Após os comentários, a equipe de Gabriela divulgou uma nota no Instagram, classificando o comentário como desrespeitoso e machista.
Por que a virgindade feminina ainda é tão “valorizada” socialmente?
“Infelizmente, hoje em dia não há tanta abertura para compreender a diversidade, a pluralidade e a liberdade sexual, mesmo entre as novas gerações, que vivem em um contexto no qual, com um clique, é possível acessar o mundo e todas as suas possibilidades”, explica Luciane Cabral, especialista em sexualidade humana, sexóloga e educadora física.
Segundo a profissional, ainda há muito a ser desconstruído. “Ainda mais quando o assunto é liberdade sexual feminina, empoderamento e a compreensão de que corpos e desejos são independentes de homens, tabus e crenças.”
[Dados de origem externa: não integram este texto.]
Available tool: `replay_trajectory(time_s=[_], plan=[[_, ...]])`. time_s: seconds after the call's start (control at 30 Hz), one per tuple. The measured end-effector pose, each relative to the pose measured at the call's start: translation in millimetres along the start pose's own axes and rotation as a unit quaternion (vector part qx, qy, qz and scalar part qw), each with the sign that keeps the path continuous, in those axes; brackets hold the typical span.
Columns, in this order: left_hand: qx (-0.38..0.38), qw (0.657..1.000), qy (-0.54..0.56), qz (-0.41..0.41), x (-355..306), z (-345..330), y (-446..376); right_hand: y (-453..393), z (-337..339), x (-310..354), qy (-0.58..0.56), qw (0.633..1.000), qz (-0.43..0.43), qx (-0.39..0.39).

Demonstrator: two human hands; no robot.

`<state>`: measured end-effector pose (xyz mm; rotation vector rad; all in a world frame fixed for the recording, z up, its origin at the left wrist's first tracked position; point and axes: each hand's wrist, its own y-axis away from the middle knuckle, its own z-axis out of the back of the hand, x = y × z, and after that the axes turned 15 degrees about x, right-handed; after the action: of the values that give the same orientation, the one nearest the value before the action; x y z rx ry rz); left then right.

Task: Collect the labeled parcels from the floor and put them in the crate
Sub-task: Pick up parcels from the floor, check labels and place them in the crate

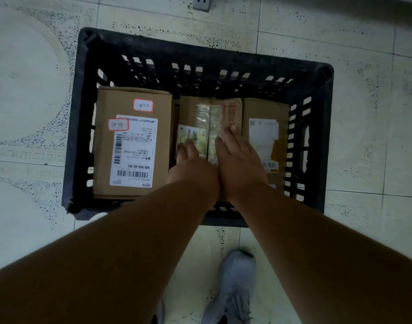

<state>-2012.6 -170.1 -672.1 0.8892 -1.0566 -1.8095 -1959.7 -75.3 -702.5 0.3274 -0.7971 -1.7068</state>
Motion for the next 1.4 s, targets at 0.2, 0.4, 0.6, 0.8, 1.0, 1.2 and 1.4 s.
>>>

Impactos da pressão sobre a virgindade das mulheres
De acordo com Luciane Cabral, quando a sociedade dita as regras daquilo que pode ou não ser sentido ou desejado, isso afeta diretamente na percepção que a pessoa tem de si mesma e na validação de suas escolhas, afetando a autoestima.
“Atrapalha o processo de desenvolvimento natural e saudável dessa meninas e mulheres, que desde cedo, precisam se encaixar nos padrões impostos. A sexualidade é a esfera mais íntima de um ser humano e está diretamente ligada à forma como nos expressamos e nos relacionamos. Logo, o que falta é educação sobre sexualidade no mundo”, esclarece a sexóloga.
Influência nos relacionamentos e na percepção
Para Luciane, esse tipo de comportamento em relação aos corpos femininos estão afetando os jovens. Segundo ela, muitos deixando de viver bons relacionamentos reais e partindo para relações virtuais, em que aparentemente o controle da dor parece ser mais fácil.
“Muitas meninas que atendo mentem sobre o que gostam e o que gostariam de fazer para si, para os parceiros e para a família sobre o início da prática sexual, o que provavelmente trará disfunções sexuais na adultice”, afirma Cabral.
Isso pode acabar em relacionamentos que tendem a fracassar e a se esgotar porque não atende as expectativas de ninguém. “O que falta é diálogo! Precisamos falar, educar e construir um olhar afetuoso para o sexo”, finaliza a profissional.